Law movies typically feature champions of justice—archaically dignified, like Gregory Peck’s 1962 Atticus Finch (To Kill A Mockingbird, Pakula 1962) or bitterly disillusioned, like George Clooney’s 2007 Michael Clayton (Michael Clayton, Clooney 2007), these champions are often what I have labeled “hero-lawyers” (Kamir 2009; 2012). Cinematic hero-lawyers embody natural justice combined with the law of the land. Often reluctantly, they come to the rescue, serving the law by doing “the right thing”
at any cost. Their crusades are heroic, lonely, against all odds; but inherent integrity, loyalty, superior professional legalism, and unconditional devotion to the cause secure their moral victory, personal growth, and sometimes social acknowledgment. The hero-lawyers’ terrain is the adversarial
world of the Anglo-American common law.
While hero-lawyer movies are by far the most familiar and popular law-films, this chapter explores a different, non-Anglo-American format. Its focus is A Separation, Asghar Farhadi’s (2011) Iranian movie—a powerful, Oscar winning law-film that does not even feature a lawyer. While following and presenting legal proceedings—in fact, two court cases—it exhibits none of the familiar law-film motifs. It portrays no victims or villains, no reluctant, reclusive heroes, or dramatic, adversarial courtroom
battles. No one comes to the rescue; no justice is procured. It is very hard to assess whether any personal growth may be detected.
A Separation was warmly acclaimed and achieved great success including winning the Academy Award for Best Foreign Language Film in 2012, and the Golden Globe for Best Foreign Language Film[AQ1]. And yet, when I asked law students about their impression, they admitted to have found it difficult to follow or decipher. While touching them, the movie had left them puzzled and frustrated. They seemed to lack a key to access it. In response to that lack of access, in this chapter, I suggest that A Separation follows a path unexplored by most American law-films, but famously paved by Akira Kurosawa’s renowned 1950 Japanese law-film, Rashomon (Jingo 1950). I propose that reading A Separation against the backdrop of Rashomon highlights an underlying structure shared by both films, revealing their unique “multifocal judgment” and “intersecting legal proceedings.”

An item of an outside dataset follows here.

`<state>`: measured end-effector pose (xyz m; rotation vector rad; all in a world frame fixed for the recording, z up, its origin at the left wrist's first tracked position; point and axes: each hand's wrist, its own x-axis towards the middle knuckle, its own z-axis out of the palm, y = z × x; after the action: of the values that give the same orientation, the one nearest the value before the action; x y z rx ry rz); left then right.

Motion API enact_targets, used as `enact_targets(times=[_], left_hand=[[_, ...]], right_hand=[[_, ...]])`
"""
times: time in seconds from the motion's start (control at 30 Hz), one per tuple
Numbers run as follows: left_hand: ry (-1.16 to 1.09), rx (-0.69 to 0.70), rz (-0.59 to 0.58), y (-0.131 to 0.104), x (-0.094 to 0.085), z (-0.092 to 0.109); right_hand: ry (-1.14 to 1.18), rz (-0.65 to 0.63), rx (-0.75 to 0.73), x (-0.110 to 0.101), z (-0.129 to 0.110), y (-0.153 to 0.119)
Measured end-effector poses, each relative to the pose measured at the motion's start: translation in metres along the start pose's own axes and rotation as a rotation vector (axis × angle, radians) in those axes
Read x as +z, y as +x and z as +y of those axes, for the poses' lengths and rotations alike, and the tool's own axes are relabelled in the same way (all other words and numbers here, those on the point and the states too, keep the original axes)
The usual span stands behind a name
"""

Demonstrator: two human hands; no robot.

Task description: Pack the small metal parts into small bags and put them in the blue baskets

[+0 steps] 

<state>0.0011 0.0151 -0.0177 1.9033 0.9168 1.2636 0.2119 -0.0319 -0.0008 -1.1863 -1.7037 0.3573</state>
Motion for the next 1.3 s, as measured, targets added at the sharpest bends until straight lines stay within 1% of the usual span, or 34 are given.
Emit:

The second part of this chapter considers what I refer to as “multifocal judgment.” Both Separation and Rashomon offer judgmental perspectives and engage their viewers in judgment in complex ways. In both, judgment focuses on the characters of “husband” and “wife.” These characters judge each other, are both judged against another, parallel couple, and most importantly, viewers are explicitly invited to partake in passing judgment in their cases. Many law-films engage in what I have referred to in previous works as socializing audiences to judgment (Kamir 2005a, 268); Separation and Rashomon share uniquely sophisticated structures of judging marital partners. Yet both films also undercut their judgmental zeal with equal sophistication and success.
The third part of this chapter unravels the “intersecting legal proceedings” of both films. Each presents two legal or legal-like proceedings. The intersection of these proceedings reveals much of the film’s jurisprudential insight. In Rashomon, the intersection of criminal and lay proceedings (one held in a courtyard and the other at the Rashomon gate) highlights the advantages of the latter, social, informal proceeding. The lay “tribunal” of citizens reviews the evidence that was earlier examined by the
criminal court, but, in the process of making social sense, relies on additional evidence (that was not available in the official proceeding) and resorts to common sense. Besides passing judgment, this procedure leads to redemption and rectification. Separation intersects criminal and family law proceedings, demonstrating the limited capacity of the criminal proceeding to grapple with the messy realities of human psychology and relationships. Concomitantly, the clear-cut accusations formed by
the criminal law define and clarify the muted, sometimes suppressed grudges and resentments that muddle the waters of the more loosely formed family law procedure.
The fourth part of this chapter reveals the disguised (conservative) gender politics that underlie both movies, their silent acceptance of traditional honor norms (at the expense of full embrace of equal dignity), and the universalistic (rather than concrete political) nature of their social
critiques.
Finally, in the conclusion, I map this chapter in terms of the three focal themes of my larger law-and-film endeavor: the analysis of law-films as social devices that induce audiences to engage in judgment; the exposé of popular jurisprudence suggested by law-films to their audiences; the illustration of law-films’ mirroring of some social functions carried out by legal systems (Kamir 2005a).
With worldwide success, both Rashomon and Separation have become part and parcel of an international culture. It is in this context that the chapter examines them as remarkably influential law-films.